Воин поднял голову, заслышав мягкие шаги. Эклессиар Фалион затворил двери и опустился рядом с деликтором.
Все сервусы отправились по домам. Что за вести ты несёшь с плато Заката? Неужели наступил перелом, и святые легионы возвращаются с победой?
Я истово молюсь за подобный исход, эклессиар Фалион, однако предатели всё ещё способны противостоять нам. Пока что, деликтор встал и подошёл к алтарю. Возложил на него руку в латной перчатке. Перед всякой открытой тайной следует вознести молитву Скорбящему, верно, эклессиар?
Всё верно, деликтор, служитель присоединился к воину у алтаря.
Как я говорил ранее, вести сии не для ушей сервусов, а потому не покинут они уста мои, а вот твои, деликтор извлёк клинок и прижал щуплого Фалиона к алтарю. Твои не раскроются более.
Это это святотатство, это божья обитель, хрипел, давясь слюной, эклессиар. Воин взглянул на зазубренное лезвие, и рядом с трепыхавшимся эклессиаром возникли чёрные силуэты. Призрак Фалиона поедал тучного человека, лакомясь мёртвой плотью, ещё один призрак утолял похоть с молоденькой селянкой, и, наконец, третий призрак истязал и мучал юношу.
Нет, эклессиар Фалион. Горечь видит твои грехи. Это очищение, меч вошёл в грудь служителя Скорбящего, разя прямо в сердце. Алтарь обагрился кровью, а призраки с воем растеклись по чёрному лезвию. Оставив мёртвое тело лежать на алтаре, деликтор вышел в ночь. Падающий с небес пепел смешивался со снегом, делая его серым. Налетевший ветер принёс с собой далёкий запах сена. За вздымавшимися на востоке холмами лежал густой лес. Деликтор направился туда. За лесом лежит столица. Там его ждут. Важные вести не просят отдыха.
Глава 2Менд Винум. Последнее слово
В подвале собора братства Погребения было темно и влажно. В затхлом воздухе витали запахи пота, горелой плоти и старой кожи. На угольях стоявшей в углу жаровни раскалялся зловещий арсенал пыточных инструментов. Алые отблески плясали на стенах, выхватывая раскрытые, полные шипов объятия Левантийской Девы и стул ведьмы, на котором застыли бурые пятна крови. Под потолком висели ржавые цепи.

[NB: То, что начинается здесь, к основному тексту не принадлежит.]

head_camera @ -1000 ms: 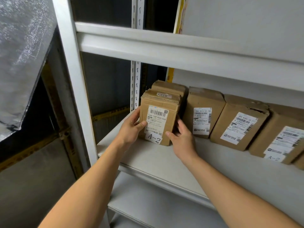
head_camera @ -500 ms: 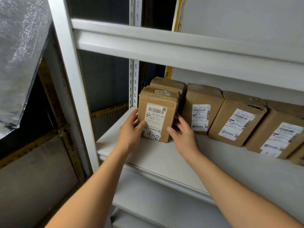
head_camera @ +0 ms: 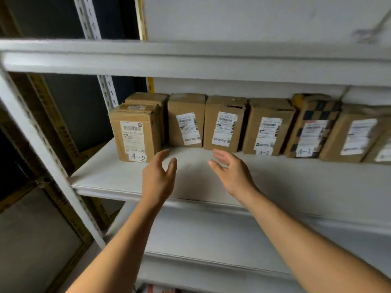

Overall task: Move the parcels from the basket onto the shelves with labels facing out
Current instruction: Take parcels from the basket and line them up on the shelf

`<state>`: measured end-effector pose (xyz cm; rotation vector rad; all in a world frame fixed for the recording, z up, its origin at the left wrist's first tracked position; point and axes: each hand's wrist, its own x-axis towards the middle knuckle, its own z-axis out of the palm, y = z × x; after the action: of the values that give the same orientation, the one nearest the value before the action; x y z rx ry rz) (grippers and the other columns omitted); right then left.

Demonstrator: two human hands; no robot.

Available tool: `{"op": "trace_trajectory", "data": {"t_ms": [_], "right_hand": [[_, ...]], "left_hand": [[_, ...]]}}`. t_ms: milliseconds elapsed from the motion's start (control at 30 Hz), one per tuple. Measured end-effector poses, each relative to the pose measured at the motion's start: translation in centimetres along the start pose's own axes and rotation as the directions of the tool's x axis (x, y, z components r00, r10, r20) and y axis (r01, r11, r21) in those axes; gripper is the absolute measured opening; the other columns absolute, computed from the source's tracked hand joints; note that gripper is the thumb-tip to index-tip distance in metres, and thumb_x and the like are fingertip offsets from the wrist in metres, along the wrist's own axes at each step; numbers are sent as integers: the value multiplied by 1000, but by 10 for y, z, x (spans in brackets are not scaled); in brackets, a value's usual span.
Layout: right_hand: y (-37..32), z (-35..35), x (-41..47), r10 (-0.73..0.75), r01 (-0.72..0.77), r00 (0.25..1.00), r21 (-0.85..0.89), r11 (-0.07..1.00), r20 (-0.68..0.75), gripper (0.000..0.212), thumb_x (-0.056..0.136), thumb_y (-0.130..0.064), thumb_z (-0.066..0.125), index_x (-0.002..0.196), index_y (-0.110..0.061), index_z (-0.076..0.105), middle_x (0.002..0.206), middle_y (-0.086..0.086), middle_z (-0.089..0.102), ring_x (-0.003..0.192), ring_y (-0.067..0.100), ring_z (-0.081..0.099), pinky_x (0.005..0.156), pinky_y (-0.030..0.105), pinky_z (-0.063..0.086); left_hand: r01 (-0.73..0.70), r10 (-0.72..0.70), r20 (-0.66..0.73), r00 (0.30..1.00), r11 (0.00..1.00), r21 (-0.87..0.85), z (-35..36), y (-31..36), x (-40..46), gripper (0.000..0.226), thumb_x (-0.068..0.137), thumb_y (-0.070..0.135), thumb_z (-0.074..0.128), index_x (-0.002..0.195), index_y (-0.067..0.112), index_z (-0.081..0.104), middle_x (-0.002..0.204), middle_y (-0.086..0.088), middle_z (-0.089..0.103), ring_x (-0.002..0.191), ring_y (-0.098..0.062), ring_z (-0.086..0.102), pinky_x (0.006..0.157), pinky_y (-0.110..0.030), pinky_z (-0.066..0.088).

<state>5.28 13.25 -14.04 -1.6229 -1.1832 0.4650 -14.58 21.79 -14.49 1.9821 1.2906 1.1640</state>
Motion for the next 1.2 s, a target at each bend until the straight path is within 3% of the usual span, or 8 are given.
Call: {"op": "trace_trajectory", "data": {"t_ms": [200,467,533,667,767,867,1067,1200], "right_hand": [[47,-132,-64,40,-55,986,-90,994,-160,39,98,-31,75,135,-18,68,125,-5,73,119,9,67,110,38,53],[96,-288,-182,97,-193,900,-190,963,-425,42,99,-30,73,139,-18,66,136,-5,70,126,8,64,110,35,52],[100,-315,-210,138,-256,869,-193,947,-476,44,101,-31,71,142,-20,63,141,-6,67,128,8,62,110,33,50],[115,-365,-281,261,-400,739,-93,912,-621,46,104,-35,66,148,-26,58,146,-12,61,130,4,55,113,29,47],[128,-388,-334,342,-508,591,-8,861,-730,45,103,-36,66,146,-26,59,142,-16,61,128,2,55,113,32,48],[142,-401,-388,414,-635,428,59,771,-803,45,101,-41,68,144,-29,60,139,-9,67,127,14,64,110,39,52],[163,-393,-498,482,-760,150,211,615,-863,50,101,-41,68,148,-27,58,143,-5,65,127,15,64,104,33,54],[169,-381,-566,502,-787,-11,317,529,-865,48,101,-41,68,145,-24,60,141,-3,66,130,15,61,108,41,54]], "left_hand": [[-171,172,222,960,985,-21,82,91,-61,42,103,36,64,141,17,63,141,1,67,109,-2,60,98,-24,45],[-328,353,455,818,935,-136,196,202,-143,44,103,37,65,143,20,61,143,5,65,96,-1,59,91,-21,42],[-362,394,504,769,918,-165,221,226,-161,43,103,37,64,144,22,61,143,5,65,98,-9,66,90,-21,43],[-424,510,597,619,857,-293,279,280,-213,39,103,31,65,141,22,63,140,4,67,114,-22,68,95,-20,44],[-433,593,651,475,801,-413,318,309,-258,38,102,28,66,139,18,65,133,-3,71,111,-24,70,98,-30,54],[-443,664,678,315,735,-514,359,326,-307,39,101,25,69,138,13,66,135,-3,70,122,-22,67,109,-33,50],[-361,662,749,-28,692,-625,403,343,-416,41,102,34,65,141,23,63,141,0,67,129,-22,61,110,-32,45],[-342,620,753,-220,674,-655,406,344,-490,45,104,35,63,147,24,58,148,2,61,136,-20,56,105,-26,41]]}}
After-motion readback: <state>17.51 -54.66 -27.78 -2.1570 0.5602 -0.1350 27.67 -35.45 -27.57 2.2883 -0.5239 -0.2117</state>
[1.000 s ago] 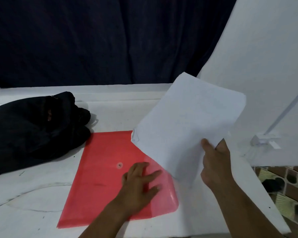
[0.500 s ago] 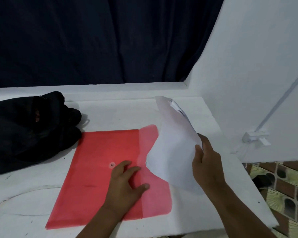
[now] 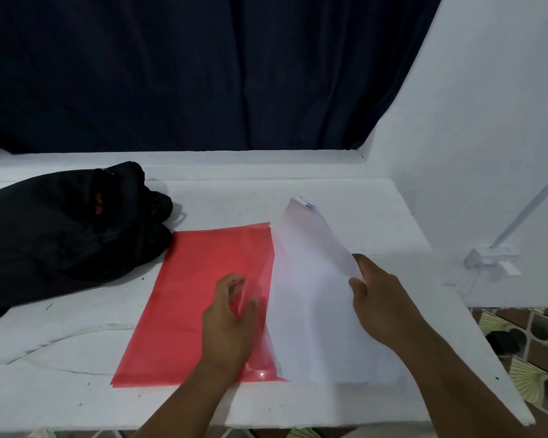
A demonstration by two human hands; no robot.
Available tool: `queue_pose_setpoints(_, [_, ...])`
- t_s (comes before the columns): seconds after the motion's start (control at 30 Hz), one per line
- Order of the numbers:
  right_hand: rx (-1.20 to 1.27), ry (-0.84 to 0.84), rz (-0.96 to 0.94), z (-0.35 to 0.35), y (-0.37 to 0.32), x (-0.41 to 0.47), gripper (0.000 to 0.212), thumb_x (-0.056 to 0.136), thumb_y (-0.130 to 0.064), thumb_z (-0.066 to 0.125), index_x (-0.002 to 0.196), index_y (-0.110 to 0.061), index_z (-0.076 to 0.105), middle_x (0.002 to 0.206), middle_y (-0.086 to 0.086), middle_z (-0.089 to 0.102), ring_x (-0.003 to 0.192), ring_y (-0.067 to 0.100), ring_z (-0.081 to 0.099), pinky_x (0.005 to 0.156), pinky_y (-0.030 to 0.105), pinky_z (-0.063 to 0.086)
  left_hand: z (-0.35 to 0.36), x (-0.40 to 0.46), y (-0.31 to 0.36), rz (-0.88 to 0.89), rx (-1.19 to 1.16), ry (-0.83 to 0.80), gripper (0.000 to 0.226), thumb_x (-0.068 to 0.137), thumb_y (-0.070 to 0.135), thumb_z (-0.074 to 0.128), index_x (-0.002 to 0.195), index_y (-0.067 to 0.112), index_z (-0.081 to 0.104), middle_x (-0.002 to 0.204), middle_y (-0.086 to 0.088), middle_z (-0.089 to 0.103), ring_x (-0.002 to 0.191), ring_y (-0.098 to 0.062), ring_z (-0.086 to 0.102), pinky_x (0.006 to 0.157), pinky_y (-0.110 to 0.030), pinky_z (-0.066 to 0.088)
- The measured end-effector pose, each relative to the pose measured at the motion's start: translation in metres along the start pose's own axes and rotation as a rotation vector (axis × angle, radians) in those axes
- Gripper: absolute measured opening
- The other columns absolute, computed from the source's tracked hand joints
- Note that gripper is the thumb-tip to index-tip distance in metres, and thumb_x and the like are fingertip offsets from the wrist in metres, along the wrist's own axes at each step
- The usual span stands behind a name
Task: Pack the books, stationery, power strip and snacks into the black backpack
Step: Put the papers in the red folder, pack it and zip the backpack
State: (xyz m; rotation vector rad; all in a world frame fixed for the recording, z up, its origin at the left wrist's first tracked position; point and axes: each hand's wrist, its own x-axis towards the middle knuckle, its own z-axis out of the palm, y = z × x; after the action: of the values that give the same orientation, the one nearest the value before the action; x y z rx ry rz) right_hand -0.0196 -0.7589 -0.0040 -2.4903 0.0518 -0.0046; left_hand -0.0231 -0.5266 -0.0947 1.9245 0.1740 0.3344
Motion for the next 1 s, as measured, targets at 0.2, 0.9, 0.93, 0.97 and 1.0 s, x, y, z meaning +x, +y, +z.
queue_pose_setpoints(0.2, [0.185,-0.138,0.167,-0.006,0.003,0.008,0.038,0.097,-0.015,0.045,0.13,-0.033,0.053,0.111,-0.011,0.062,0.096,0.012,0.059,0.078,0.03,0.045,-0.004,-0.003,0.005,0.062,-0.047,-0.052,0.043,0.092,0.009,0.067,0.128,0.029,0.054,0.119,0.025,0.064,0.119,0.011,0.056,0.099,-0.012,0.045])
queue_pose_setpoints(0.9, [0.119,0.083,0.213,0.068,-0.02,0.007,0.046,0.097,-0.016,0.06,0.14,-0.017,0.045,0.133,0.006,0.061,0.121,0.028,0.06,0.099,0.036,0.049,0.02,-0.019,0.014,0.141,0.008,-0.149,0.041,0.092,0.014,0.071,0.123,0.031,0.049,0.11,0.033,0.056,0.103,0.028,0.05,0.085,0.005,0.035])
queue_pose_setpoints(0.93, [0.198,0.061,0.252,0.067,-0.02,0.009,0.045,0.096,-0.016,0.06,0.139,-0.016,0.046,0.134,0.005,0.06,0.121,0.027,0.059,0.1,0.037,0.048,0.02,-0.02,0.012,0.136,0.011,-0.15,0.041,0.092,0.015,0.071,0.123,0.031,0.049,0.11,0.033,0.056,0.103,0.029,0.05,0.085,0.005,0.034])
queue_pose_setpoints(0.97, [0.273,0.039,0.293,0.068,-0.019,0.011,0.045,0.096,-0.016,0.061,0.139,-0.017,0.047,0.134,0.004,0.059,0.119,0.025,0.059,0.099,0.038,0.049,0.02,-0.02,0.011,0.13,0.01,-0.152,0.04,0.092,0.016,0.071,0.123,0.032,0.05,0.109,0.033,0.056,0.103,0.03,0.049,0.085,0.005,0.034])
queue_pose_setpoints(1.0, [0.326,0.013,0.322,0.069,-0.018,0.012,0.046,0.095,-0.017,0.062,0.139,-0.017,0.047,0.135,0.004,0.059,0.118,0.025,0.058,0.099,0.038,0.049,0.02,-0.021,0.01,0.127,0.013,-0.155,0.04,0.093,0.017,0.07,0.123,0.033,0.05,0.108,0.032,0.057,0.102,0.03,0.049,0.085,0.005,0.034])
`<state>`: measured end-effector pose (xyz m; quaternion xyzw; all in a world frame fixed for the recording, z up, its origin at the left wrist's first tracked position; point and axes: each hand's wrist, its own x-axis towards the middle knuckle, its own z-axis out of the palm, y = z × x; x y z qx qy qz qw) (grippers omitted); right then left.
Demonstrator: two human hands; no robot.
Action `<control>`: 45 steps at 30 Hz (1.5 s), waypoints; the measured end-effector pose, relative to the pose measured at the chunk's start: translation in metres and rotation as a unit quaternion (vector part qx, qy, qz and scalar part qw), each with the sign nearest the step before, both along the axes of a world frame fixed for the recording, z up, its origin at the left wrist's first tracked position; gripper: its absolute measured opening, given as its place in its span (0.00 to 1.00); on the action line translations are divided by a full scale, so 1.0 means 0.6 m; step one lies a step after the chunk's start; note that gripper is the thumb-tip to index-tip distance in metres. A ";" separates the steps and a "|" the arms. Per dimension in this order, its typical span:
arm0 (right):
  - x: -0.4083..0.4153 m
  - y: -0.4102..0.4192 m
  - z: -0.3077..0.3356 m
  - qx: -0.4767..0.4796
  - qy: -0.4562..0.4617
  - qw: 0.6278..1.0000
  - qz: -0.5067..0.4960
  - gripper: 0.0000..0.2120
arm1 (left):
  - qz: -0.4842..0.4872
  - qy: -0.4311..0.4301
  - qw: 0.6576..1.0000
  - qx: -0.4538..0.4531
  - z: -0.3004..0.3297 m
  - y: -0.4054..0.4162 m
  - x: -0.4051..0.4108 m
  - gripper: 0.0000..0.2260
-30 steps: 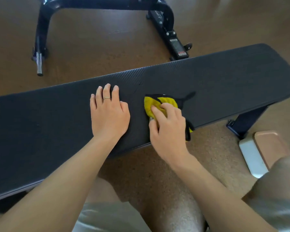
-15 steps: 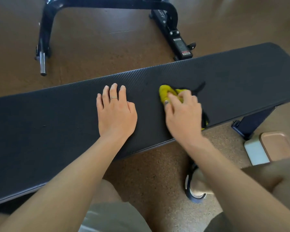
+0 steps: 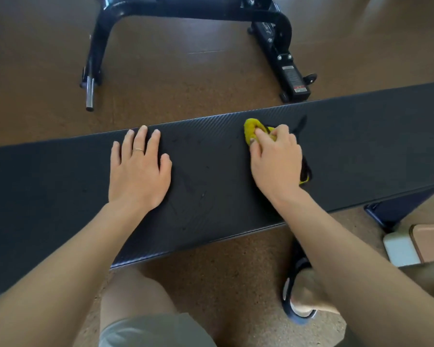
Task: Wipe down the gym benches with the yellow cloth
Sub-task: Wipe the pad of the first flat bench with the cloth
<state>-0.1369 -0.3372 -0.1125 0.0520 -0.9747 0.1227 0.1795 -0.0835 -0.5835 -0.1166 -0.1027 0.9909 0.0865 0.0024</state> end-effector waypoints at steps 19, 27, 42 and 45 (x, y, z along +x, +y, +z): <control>-0.061 -0.145 -0.001 -0.020 0.012 0.995 0.101 0.11 | -0.001 0.011 1.000 -0.012 -0.012 -0.004 0.000 0.26; -0.100 -0.058 -0.005 0.021 0.047 0.978 0.204 0.13 | 0.000 0.003 1.000 -0.018 -0.009 -0.001 -0.002 0.26; -0.075 -0.248 0.015 -0.015 -0.016 0.975 0.221 0.09 | -0.007 0.014 1.000 -0.019 -0.005 0.001 -0.001 0.28; -0.112 -0.217 0.007 0.008 -0.043 0.967 0.252 0.17 | -0.003 0.009 1.000 -0.020 -0.005 0.002 -0.002 0.28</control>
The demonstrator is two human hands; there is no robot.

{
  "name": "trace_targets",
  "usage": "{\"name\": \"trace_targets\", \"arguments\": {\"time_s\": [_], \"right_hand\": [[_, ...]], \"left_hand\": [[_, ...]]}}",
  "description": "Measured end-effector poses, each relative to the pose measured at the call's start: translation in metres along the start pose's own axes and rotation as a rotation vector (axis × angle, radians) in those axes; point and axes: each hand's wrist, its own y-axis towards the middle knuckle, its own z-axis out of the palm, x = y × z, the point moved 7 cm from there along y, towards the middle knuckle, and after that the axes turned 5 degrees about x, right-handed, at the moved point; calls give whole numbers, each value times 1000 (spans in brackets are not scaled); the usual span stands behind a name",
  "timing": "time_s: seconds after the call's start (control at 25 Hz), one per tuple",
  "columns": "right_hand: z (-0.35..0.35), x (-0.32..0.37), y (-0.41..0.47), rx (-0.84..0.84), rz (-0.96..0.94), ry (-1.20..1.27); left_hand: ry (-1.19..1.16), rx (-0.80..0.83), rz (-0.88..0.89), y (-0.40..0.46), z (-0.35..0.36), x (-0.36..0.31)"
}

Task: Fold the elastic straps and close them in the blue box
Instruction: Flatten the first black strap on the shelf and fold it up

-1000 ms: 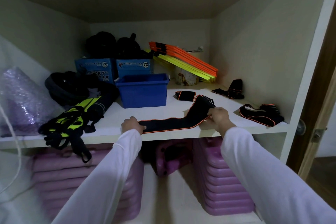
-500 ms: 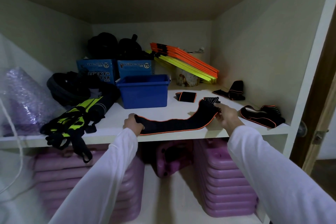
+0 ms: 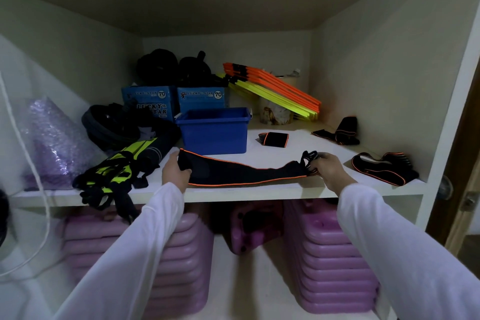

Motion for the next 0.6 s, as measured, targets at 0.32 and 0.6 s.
{"name": "trace_targets", "arguments": {"time_s": [0.32,0.6], "right_hand": [[4,1,-10,-59,-70,-581],[16,-3,-18,62,-62,-868]], "left_hand": [[410,180,-54,-3,21,18],[449,243,-91,1,28,26]]}}
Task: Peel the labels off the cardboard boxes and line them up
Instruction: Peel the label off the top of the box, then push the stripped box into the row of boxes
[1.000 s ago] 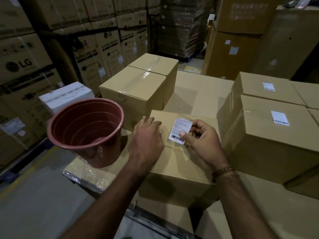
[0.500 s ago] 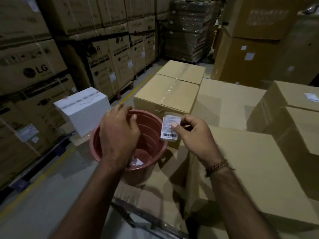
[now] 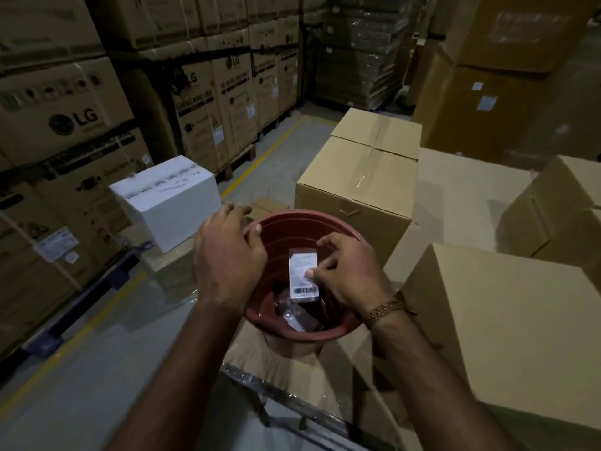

Атрония Люцерния, сознаёшься ли ты в убийствах добрых жителей Левантии? Сознаёшься ли ты, что для совершения сих гнусных деяний ты вступила в тёмные сношения с Алой Девой? в стенах подземелья голос Менда Винума, столичного мастера пыточных дел, звучал громко и твёрдо.
Милосердия, мастер, прошу женщина, которая лежала нагой на палаческом столе, дрожала. Свет чадящего рядом факела высвечивал её неестественно выгнутое тело, небольшие, подрагивающие от холода груди и кустик тёмных волос там, где сходились ноги. Это не я! Клянусь Скорбящим, не я!
Тяни, бросил Менд Винум помощнику Орису, который стоял и таращился на голую Атронию. С уголка его рта лениво капала слюна и медленно ползла по всклокоченной седой бороде. Услышав голос Менда, Орис встрепенулся и потянул за ворот. Залязгали шестерни, и женщину растянуло над столом, прижимая её тело к острым иглам над спиной. Сталь окрасилась красным. Атрония закричала.
Сознаёшься ли ты в ужасных убийствах, произошедших в Левантии, с пятнадцатого дня месяца Ржавой Службы по сей, пятый день месяца Объятий Девы?
Это не я-а-а! Милосердия, мастер, нет за мной злых деяний!
Менд сделал отмашку помощнику, и тот замер. Рядом с пленницей лежали свиток и перо с чернильницей. Обмакнув перо в чернила, Менд торопливо вывел: «Вышеназванная дева не признаёт вину, несмотря на стол. По-видимому, грех обмана плотно укоренился в её теле». На кончике языка расцвёл сладковатый привкус. Женщина говорила правду, он знал это. Он всегда знал, говорят люди ложь или правду. Да, Атрония определенно не лгала, иначе Менд почувствовал бы горечь, будто от недозревших ягод. Однако настоящего убийцу до сих пор не поймали, и толпе нужен был агнец на заклание, пока дело не дошло до бунта. Винум вздохнул и снова махнул рукой помощнику.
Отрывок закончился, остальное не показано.